Untangling Antisemitism with Michelle Goldberg


The Kumah Festival


New York Times columnist and New Shul member Michelle Goldberg has emerged as a leading expert on the current landscape of antisemitism. She has written extensively about the manipulation of antisemitism, its relationship with Zionism and anti Zionism and which forms Jewish scapegoating is taking these days. This year at the Kumah Festival Michelle joins us for a conversation to unpack how anti Jewish hatred has shifted in the US over the last few years, what it looks like today on the right and the left and where it seems to be heading. Join us for an evening of music, prayer and intellectual inquiry.
— Rabbi Misha Shulman

About

Michelle Goldberg

Michelle Goldberg has been an opinion columnist at the New York Times since 2017. She was part of a team that won the Pulitzer Prize for public service for reporting on issues of workplace sexual harassment, and has also won two Front Page Awards from the Newswomen’s Club of New York for opinion/criticism and the Hillman Prize for opinion and analysis. 

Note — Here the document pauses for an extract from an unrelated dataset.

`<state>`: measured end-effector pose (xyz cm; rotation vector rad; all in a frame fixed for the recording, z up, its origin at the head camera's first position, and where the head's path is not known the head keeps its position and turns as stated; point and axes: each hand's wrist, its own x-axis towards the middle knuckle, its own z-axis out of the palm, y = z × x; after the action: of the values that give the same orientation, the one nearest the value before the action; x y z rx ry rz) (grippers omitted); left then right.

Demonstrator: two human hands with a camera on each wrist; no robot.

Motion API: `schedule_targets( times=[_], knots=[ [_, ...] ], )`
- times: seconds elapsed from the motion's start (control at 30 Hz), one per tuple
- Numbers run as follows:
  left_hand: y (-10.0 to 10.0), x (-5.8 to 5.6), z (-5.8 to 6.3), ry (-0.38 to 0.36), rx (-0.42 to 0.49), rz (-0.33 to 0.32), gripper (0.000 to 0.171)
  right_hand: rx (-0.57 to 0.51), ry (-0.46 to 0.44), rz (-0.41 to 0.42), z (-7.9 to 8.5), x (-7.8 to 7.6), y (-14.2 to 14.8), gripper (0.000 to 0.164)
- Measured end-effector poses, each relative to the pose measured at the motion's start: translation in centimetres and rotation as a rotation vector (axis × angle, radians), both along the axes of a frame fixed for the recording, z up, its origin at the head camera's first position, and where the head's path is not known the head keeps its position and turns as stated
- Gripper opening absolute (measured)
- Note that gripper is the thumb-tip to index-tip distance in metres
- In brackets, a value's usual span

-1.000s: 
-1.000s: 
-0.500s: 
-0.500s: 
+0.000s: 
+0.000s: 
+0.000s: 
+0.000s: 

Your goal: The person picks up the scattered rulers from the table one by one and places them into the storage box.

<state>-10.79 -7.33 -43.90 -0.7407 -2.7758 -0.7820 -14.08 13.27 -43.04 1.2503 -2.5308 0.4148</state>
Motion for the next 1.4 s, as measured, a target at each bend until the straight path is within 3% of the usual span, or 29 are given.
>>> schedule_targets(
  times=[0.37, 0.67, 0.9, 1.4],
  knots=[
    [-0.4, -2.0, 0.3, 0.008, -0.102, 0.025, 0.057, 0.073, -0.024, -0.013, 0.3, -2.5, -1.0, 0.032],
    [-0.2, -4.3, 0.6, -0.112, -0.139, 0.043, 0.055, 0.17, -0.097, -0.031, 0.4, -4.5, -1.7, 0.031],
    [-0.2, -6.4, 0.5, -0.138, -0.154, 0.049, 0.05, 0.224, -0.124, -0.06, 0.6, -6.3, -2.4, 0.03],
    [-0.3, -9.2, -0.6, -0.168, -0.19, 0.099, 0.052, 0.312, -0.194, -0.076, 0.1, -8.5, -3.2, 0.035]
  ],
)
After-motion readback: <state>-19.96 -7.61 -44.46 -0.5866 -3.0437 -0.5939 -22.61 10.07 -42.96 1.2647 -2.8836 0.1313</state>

Her first book, “Kingdom Coming: The Rise of Christian Nationalism,” about religious authoritarianism in American politics, was a finalist for the Helen Bernstein Award for Excellence in Journalism. After that, she traveled to countries including India, Ethiopia, Nicaragua, and Poland to write “The Means of Reproduction: Sex, Power and the Future of the World,” a book about global battles over gender and reproductive rights, which won the J. Anthony Lukas Work-In-Progress Award and the Ernesta Drinker Ballard Book Prize. Then, in a detour from politics, she wrote “The Goddess Pose,” a book about wellness culture and the long Western fascination with Eastern spirituality as refracted through the story of the peripatetic Russian yoga evangelist Indra Devi. 

Goldberg is an on-air contributor at MSNOW, and her work has appeared in publications including The New Yorker, The New Republic, The Nation and many others. She lives in Brooklyn with her husband and children.